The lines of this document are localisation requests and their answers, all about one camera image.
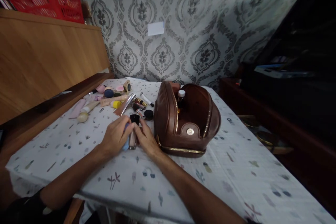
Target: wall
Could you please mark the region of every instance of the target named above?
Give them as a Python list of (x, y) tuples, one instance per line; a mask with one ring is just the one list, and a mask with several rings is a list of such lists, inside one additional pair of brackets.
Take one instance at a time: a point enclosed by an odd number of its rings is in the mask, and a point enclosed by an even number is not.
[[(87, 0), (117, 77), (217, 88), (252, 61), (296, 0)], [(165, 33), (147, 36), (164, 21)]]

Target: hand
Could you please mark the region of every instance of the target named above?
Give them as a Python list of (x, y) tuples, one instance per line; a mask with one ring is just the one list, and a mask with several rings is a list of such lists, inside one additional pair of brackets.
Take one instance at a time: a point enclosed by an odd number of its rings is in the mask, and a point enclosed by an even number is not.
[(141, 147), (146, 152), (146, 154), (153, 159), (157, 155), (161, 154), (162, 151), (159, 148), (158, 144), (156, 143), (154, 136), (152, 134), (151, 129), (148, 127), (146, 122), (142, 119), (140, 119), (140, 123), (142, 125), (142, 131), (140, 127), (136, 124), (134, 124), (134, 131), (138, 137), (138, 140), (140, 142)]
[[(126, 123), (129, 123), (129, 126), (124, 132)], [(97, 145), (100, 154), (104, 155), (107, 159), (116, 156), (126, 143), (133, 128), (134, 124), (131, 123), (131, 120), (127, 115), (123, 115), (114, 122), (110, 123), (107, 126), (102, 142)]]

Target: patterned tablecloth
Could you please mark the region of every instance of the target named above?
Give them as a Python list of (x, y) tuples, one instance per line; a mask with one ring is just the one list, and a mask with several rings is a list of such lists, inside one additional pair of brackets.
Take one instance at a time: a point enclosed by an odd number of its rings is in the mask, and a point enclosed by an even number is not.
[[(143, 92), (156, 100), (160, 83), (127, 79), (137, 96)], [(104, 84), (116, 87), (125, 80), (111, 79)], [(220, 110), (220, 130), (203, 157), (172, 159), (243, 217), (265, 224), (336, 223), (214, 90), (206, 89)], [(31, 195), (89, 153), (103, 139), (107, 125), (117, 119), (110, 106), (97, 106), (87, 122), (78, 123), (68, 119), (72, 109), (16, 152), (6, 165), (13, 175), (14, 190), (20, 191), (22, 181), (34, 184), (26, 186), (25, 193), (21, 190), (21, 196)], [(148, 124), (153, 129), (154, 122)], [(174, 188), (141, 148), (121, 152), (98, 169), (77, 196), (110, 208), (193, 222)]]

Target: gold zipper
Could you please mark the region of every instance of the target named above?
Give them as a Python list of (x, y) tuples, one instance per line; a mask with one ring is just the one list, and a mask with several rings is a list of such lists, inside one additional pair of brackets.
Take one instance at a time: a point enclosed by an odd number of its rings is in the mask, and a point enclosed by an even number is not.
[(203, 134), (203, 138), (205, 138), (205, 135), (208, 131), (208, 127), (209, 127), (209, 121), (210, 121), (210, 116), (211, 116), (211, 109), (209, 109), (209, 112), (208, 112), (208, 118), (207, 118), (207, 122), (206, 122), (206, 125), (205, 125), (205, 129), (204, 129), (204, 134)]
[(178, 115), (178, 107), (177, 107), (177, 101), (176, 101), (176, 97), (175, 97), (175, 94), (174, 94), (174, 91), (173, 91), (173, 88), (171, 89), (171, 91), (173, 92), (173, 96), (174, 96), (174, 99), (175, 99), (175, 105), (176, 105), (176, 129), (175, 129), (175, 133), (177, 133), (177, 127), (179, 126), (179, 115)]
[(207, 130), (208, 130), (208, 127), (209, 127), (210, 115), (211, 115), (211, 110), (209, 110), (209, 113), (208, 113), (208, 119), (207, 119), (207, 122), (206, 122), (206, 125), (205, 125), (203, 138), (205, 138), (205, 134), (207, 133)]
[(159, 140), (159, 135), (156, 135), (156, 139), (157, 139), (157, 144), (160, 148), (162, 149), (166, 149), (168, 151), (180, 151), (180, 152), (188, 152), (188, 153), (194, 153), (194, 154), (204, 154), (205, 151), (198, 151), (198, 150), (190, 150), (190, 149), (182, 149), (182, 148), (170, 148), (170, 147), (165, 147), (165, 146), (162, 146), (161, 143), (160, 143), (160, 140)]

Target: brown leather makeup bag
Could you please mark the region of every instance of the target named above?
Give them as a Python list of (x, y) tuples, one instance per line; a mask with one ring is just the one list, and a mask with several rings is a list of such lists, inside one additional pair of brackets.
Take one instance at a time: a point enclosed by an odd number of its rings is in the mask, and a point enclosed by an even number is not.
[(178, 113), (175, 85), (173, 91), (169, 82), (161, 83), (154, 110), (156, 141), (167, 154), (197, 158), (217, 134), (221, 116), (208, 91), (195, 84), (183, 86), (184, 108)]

※

* Activity: When you print the entries, keep every line exactly as it is and drop the pictures.

* Exercise result:
The lines of this document are localisation requests and their answers, all about one camera image.
Target: wall
Could you please mark the region of every instance of the target named above?
Give them as a Python list of (x, y) tuples, one instance per line; a mask with one ring is just the one list, and a mask with several rings is a list of such lists, inside one additional pair of brackets.
Take one instance at a time: a point enclosed by an odd number of its rings is in the mask, and a point enclosed by an even number is not.
[[(87, 0), (117, 77), (217, 88), (252, 61), (296, 0)], [(165, 33), (147, 36), (164, 21)]]

Target: hand
Could you please mark the region of every instance of the target named above?
Give them as a Python list of (x, y) tuples, one instance per line; a mask with one ring is just the one list, and a mask with several rings is a list of such lists, inside one additional pair of brackets.
Take one instance at a time: a point enclosed by an odd number of its rings is in the mask, and a point enclosed by an even number is not.
[(141, 147), (146, 152), (146, 154), (153, 159), (157, 155), (161, 154), (162, 151), (159, 148), (158, 144), (156, 143), (154, 136), (152, 134), (151, 129), (148, 127), (146, 122), (142, 119), (140, 119), (140, 123), (142, 125), (142, 131), (140, 127), (136, 124), (134, 124), (134, 131), (138, 137), (138, 140), (140, 142)]
[[(126, 123), (129, 123), (129, 126), (124, 132)], [(97, 145), (100, 154), (104, 155), (107, 159), (116, 156), (126, 143), (133, 128), (134, 124), (131, 123), (131, 120), (127, 115), (123, 115), (114, 122), (110, 123), (107, 126), (102, 142)]]

Target: patterned tablecloth
Could you please mark the region of every instance of the target named above?
Give them as a Python list of (x, y) tuples, one instance per line; a mask with one ring is just the one list, and a mask with several rings is a list of such lists, inside one additional pair of brackets.
Take one instance at a time: a point enclosed by an odd number of its rings is in the mask, and a point enclosed by an even number is not.
[[(143, 92), (156, 100), (160, 83), (127, 79), (137, 96)], [(104, 84), (116, 87), (125, 80), (111, 79)], [(220, 110), (220, 130), (203, 157), (172, 159), (243, 217), (265, 224), (336, 223), (214, 90), (206, 89)], [(31, 195), (89, 153), (103, 139), (107, 125), (117, 119), (110, 106), (97, 106), (87, 122), (78, 123), (68, 119), (72, 109), (16, 152), (6, 165), (13, 175), (14, 190), (20, 191), (22, 181), (34, 184), (26, 186), (25, 193), (21, 190), (21, 196)], [(148, 124), (153, 129), (154, 122)], [(174, 188), (141, 148), (121, 152), (98, 169), (77, 196), (110, 208), (193, 222)]]

Target: gold zipper
Could you please mark the region of every instance of the target named above?
Give them as a Python list of (x, y) tuples, one instance per line; a mask with one ring is just the one list, and a mask with several rings is a list of such lists, inside one additional pair of brackets.
Take one instance at a time: a point enclosed by an odd number of its rings is in the mask, and a point enclosed by an even number is not.
[(203, 134), (203, 138), (205, 138), (205, 135), (208, 131), (208, 127), (209, 127), (209, 121), (210, 121), (210, 116), (211, 116), (211, 109), (209, 109), (209, 112), (208, 112), (208, 118), (207, 118), (207, 122), (206, 122), (206, 125), (205, 125), (205, 129), (204, 129), (204, 134)]
[(178, 115), (178, 107), (177, 107), (177, 101), (176, 101), (176, 97), (175, 97), (175, 94), (174, 94), (174, 91), (173, 91), (173, 88), (171, 89), (171, 91), (173, 92), (173, 96), (174, 96), (174, 99), (175, 99), (175, 105), (176, 105), (176, 129), (175, 129), (175, 133), (177, 133), (177, 127), (179, 126), (179, 115)]
[(207, 130), (208, 130), (208, 127), (209, 127), (210, 115), (211, 115), (211, 110), (209, 110), (209, 113), (208, 113), (208, 119), (207, 119), (207, 122), (206, 122), (206, 125), (205, 125), (203, 138), (205, 138), (205, 134), (207, 133)]
[(159, 140), (159, 135), (156, 135), (156, 139), (157, 139), (157, 144), (160, 148), (162, 149), (166, 149), (168, 151), (180, 151), (180, 152), (188, 152), (188, 153), (194, 153), (194, 154), (204, 154), (205, 151), (198, 151), (198, 150), (190, 150), (190, 149), (182, 149), (182, 148), (170, 148), (170, 147), (165, 147), (165, 146), (162, 146), (161, 143), (160, 143), (160, 140)]

Target: brown leather makeup bag
Could you please mark the region of every instance of the target named above?
Give them as a Python list of (x, y) tuples, one instance per line; a mask with one ring is just the one list, and a mask with several rings is a list of such lists, inside one additional pair of brackets.
Take one instance at a time: a point enclosed by an odd number of its rings is in the mask, and a point enclosed by an even number is not.
[(178, 113), (175, 85), (173, 91), (169, 82), (161, 83), (154, 110), (156, 141), (167, 154), (197, 158), (217, 134), (221, 116), (208, 91), (195, 84), (183, 86), (184, 108)]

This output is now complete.